Manifestation: subclass of Expression?#
In 2027, there was a discussion in a CIDOC SIG group as to whether a manifestation is a subclass of expression. In the current version CIDOC_7.1.3 (https://www.cidoc-crm.org/sites/default/files/cidoc_crm_version_7.1.3.pdf), this consideration has not been incorporated. We trace the reasoning and show what the consequences would have been if the subclass relationship had prevailed.

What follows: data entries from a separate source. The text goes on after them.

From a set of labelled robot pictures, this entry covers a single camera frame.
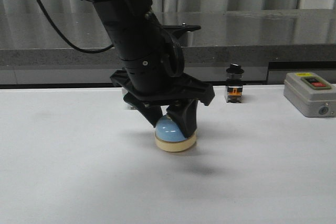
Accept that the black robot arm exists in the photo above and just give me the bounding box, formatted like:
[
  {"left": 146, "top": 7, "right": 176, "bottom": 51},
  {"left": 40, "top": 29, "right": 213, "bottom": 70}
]
[{"left": 85, "top": 0, "right": 214, "bottom": 138}]

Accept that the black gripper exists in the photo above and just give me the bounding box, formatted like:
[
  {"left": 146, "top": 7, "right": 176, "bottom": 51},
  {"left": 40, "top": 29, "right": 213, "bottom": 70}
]
[{"left": 109, "top": 24, "right": 215, "bottom": 139}]

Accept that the grey power switch box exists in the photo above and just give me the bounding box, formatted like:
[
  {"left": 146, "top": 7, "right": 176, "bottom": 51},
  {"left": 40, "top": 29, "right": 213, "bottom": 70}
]
[{"left": 283, "top": 72, "right": 335, "bottom": 118}]

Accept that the black rotary selector switch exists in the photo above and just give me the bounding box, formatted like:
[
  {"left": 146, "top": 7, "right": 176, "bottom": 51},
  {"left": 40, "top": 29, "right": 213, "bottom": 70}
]
[{"left": 225, "top": 63, "right": 244, "bottom": 103}]

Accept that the blue and cream call bell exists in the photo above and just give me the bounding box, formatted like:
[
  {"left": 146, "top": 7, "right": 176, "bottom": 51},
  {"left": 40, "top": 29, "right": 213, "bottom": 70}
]
[{"left": 155, "top": 115, "right": 197, "bottom": 153}]

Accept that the grey stone counter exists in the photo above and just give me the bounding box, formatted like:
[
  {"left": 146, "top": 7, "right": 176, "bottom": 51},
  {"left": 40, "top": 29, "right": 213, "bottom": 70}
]
[{"left": 1, "top": 9, "right": 335, "bottom": 85}]

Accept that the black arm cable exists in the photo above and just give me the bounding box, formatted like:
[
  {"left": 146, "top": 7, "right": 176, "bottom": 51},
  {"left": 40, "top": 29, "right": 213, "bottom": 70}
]
[{"left": 25, "top": 0, "right": 115, "bottom": 54}]

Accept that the green pushbutton switch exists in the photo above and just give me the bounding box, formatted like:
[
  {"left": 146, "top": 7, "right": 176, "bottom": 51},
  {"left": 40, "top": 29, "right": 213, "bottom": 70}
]
[{"left": 122, "top": 88, "right": 135, "bottom": 110}]

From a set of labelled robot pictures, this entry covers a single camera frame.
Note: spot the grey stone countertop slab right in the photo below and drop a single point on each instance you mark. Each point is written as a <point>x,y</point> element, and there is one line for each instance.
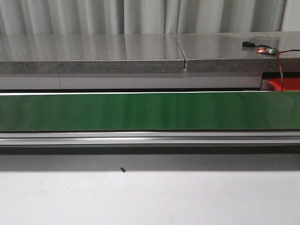
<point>224,52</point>

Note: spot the grey stone countertop slab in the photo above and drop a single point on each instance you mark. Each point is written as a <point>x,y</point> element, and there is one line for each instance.
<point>224,52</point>
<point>90,54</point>

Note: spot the black usb plug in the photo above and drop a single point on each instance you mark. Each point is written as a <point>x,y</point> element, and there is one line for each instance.
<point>247,44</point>

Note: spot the green conveyor belt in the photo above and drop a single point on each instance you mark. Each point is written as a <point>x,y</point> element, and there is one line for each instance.
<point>151,111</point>

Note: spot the small green circuit board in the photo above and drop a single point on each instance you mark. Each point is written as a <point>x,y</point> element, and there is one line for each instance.
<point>266,50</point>

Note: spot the red plastic bin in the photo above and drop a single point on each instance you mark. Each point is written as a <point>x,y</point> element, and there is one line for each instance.
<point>289,84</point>

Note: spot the grey stone countertop slab left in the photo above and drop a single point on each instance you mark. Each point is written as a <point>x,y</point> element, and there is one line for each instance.
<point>90,54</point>

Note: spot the white pleated curtain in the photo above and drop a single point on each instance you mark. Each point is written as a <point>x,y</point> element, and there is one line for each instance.
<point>147,16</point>

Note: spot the aluminium conveyor side rail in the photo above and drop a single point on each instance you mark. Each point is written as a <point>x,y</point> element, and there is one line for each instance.
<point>149,137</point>

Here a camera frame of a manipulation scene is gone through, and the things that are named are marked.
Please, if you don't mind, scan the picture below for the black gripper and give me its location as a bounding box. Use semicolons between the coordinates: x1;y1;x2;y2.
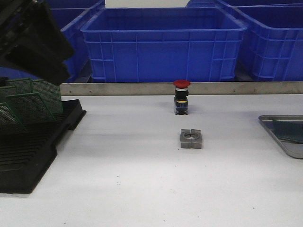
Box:
0;0;74;85

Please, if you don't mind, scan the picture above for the steel table edge rail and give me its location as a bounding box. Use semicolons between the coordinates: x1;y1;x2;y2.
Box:
60;81;303;96

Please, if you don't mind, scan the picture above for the silver metal tray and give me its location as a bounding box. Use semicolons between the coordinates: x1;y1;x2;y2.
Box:
258;115;303;159

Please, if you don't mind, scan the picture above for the green board rear left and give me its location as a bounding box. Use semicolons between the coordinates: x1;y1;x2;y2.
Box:
6;78;33;94

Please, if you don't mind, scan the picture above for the black slotted board rack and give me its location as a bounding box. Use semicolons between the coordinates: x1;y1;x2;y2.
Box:
0;99;86;194

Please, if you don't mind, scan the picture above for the grey metal clamp block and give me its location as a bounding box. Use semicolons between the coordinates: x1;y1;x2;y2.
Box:
179;129;203;149

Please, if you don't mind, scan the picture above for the blue crate behind right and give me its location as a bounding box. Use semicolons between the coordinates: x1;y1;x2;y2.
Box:
186;0;303;8

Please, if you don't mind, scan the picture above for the green board middle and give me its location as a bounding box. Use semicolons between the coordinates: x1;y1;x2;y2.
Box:
6;93;56;124

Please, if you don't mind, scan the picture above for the red emergency stop button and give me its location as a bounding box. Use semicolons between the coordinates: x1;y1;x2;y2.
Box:
173;79;190;115

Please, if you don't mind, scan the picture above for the green perforated circuit board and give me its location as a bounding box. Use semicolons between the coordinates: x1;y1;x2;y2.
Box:
273;120;303;143

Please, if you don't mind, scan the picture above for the green board small left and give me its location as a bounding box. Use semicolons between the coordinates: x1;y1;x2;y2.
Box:
0;86;18;103

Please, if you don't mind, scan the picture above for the blue crate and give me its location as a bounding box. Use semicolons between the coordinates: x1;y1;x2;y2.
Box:
81;8;246;83
234;6;303;81
0;0;105;83
186;0;303;8

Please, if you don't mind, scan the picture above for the blue crate left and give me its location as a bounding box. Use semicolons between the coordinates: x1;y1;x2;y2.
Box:
0;0;105;83

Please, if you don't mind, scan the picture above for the green board front left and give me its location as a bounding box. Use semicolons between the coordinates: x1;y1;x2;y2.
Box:
0;103;27;135

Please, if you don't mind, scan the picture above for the green board rear right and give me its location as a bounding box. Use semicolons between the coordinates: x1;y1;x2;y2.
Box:
32;79;63;114

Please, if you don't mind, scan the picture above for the blue crate centre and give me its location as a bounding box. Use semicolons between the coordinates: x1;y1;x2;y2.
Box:
81;8;246;83

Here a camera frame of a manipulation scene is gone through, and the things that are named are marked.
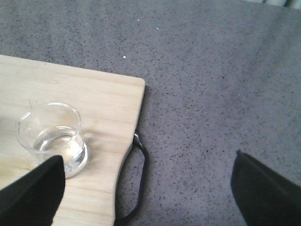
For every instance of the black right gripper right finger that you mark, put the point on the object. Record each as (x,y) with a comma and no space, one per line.
(264,197)

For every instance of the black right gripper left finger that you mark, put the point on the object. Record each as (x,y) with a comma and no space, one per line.
(33,200)

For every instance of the glass measuring beaker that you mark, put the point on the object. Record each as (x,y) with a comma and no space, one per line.
(54,128)

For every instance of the wooden cutting board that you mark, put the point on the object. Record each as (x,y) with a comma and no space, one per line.
(109,105)

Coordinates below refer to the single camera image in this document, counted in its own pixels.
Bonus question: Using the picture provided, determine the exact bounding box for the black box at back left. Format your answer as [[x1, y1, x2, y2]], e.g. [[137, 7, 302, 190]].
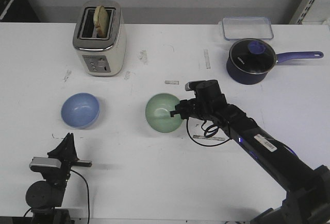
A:
[[1, 0, 40, 23]]

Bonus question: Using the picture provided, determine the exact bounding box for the toast slice in toaster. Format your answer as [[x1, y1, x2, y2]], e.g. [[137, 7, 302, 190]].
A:
[[93, 6, 109, 38]]

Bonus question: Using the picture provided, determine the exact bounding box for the glass pot lid blue knob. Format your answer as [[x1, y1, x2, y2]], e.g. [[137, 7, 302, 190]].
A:
[[229, 38, 276, 75]]

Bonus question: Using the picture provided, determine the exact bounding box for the clear plastic food container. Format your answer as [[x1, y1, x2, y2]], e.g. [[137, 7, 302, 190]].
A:
[[219, 16, 274, 41]]

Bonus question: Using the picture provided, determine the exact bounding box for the green bowl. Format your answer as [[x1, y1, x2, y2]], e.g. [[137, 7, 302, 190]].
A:
[[145, 93, 183, 133]]

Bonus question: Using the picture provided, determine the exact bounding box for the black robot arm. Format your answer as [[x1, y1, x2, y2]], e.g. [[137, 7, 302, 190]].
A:
[[25, 133, 92, 223], [170, 80, 329, 223]]

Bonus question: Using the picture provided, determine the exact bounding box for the cream and steel toaster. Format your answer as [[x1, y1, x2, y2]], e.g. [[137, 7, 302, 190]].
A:
[[73, 0, 127, 77]]

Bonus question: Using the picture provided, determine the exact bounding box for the blue bowl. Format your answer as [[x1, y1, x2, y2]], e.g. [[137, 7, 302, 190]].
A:
[[60, 93, 100, 129]]

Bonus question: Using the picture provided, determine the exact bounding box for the dark blue saucepan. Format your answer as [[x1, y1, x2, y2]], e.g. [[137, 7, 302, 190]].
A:
[[226, 51, 324, 85]]

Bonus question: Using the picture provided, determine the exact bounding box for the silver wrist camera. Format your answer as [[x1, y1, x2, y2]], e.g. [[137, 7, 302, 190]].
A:
[[29, 157, 61, 173], [185, 80, 205, 91]]

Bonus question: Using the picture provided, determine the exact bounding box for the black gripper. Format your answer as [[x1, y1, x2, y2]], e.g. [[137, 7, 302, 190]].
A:
[[170, 98, 201, 119], [41, 133, 92, 183]]

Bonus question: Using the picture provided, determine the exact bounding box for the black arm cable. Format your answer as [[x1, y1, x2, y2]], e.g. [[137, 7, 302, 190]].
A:
[[69, 169, 90, 224], [185, 117, 233, 147]]

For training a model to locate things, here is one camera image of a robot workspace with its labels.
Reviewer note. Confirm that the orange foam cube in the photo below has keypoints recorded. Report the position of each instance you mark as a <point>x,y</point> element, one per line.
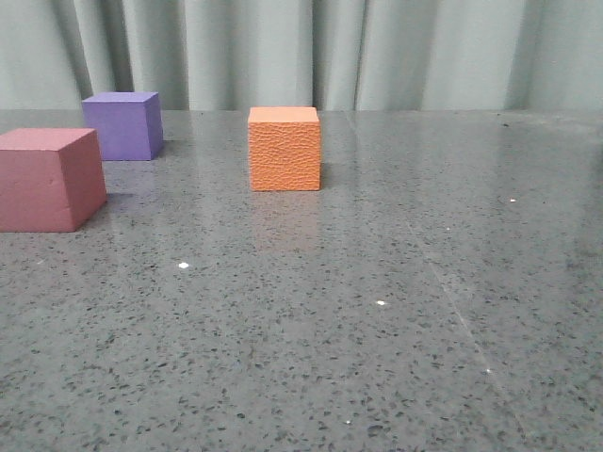
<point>284,148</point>

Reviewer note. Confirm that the purple foam cube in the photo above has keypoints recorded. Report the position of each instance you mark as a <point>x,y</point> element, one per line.
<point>128,124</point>

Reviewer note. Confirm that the pale green curtain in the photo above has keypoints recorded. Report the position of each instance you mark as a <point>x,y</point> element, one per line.
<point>334,55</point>

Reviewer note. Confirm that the red foam cube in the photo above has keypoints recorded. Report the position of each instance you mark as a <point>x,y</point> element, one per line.
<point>52,179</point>

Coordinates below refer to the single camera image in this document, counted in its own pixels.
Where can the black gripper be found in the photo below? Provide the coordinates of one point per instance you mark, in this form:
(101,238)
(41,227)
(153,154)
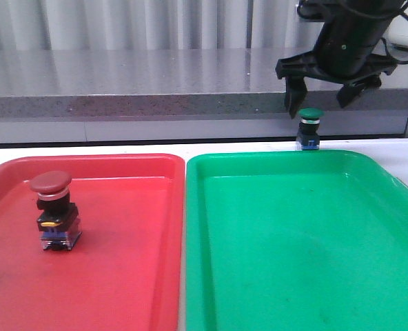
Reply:
(343,52)

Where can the green mushroom push button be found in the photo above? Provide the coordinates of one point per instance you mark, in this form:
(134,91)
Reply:
(307,137)

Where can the red mushroom push button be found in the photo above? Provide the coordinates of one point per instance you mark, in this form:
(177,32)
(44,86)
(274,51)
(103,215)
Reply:
(59,223)

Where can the green plastic tray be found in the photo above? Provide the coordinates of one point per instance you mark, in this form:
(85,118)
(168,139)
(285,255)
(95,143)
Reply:
(295,241)

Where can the red plastic tray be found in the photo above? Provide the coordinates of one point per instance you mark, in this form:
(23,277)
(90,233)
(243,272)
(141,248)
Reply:
(124,271)

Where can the grey stone counter ledge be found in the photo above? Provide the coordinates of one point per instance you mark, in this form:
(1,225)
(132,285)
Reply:
(87,96)

https://www.cidoc-crm.org/frbroo/Issue/ID-360-lrmoo:
posted by Pat on 18/12/2017: Declaring F3 Manifestation as a subclass of F2 Expression will be very unexpected to our readers and will have to be carefully explained in the scope note, as in the E-R formulation of LRM we have declared Expression and Manifestation to be disjoint. But in LRM we do not explicitly acknowledge that all manifestations are one-to-one with publication expressions, and thus have an essential nature as an aggregate (where the publisher’s contribution is often minimized in cataloguing practice, but of course it must be there). Once we see it this way, then it does makes sense that the F3 Manifestation which is basically a specific kind of aggregating expression, is a subclass of F2.
Posted by Maja on 19/12/2017: I agree with all except the Manifestation as subclass of Expression. I am not sure that Manifestation is an aggregating expression. Manifestation is the aggregate, the result, and it also embodies the aggregating expression. We also need the distinction between the expression ( in case of text an abstract sequence of words) and the way it is presented in a publication/Manifestation (with layout design, particular font, colour etc) in order to cluster all publications embodying the same expression (text in this example)…
posted by Martin on 19/12/2017: Dear Maja, […] I think there some fundamental methodological question to clarify: […]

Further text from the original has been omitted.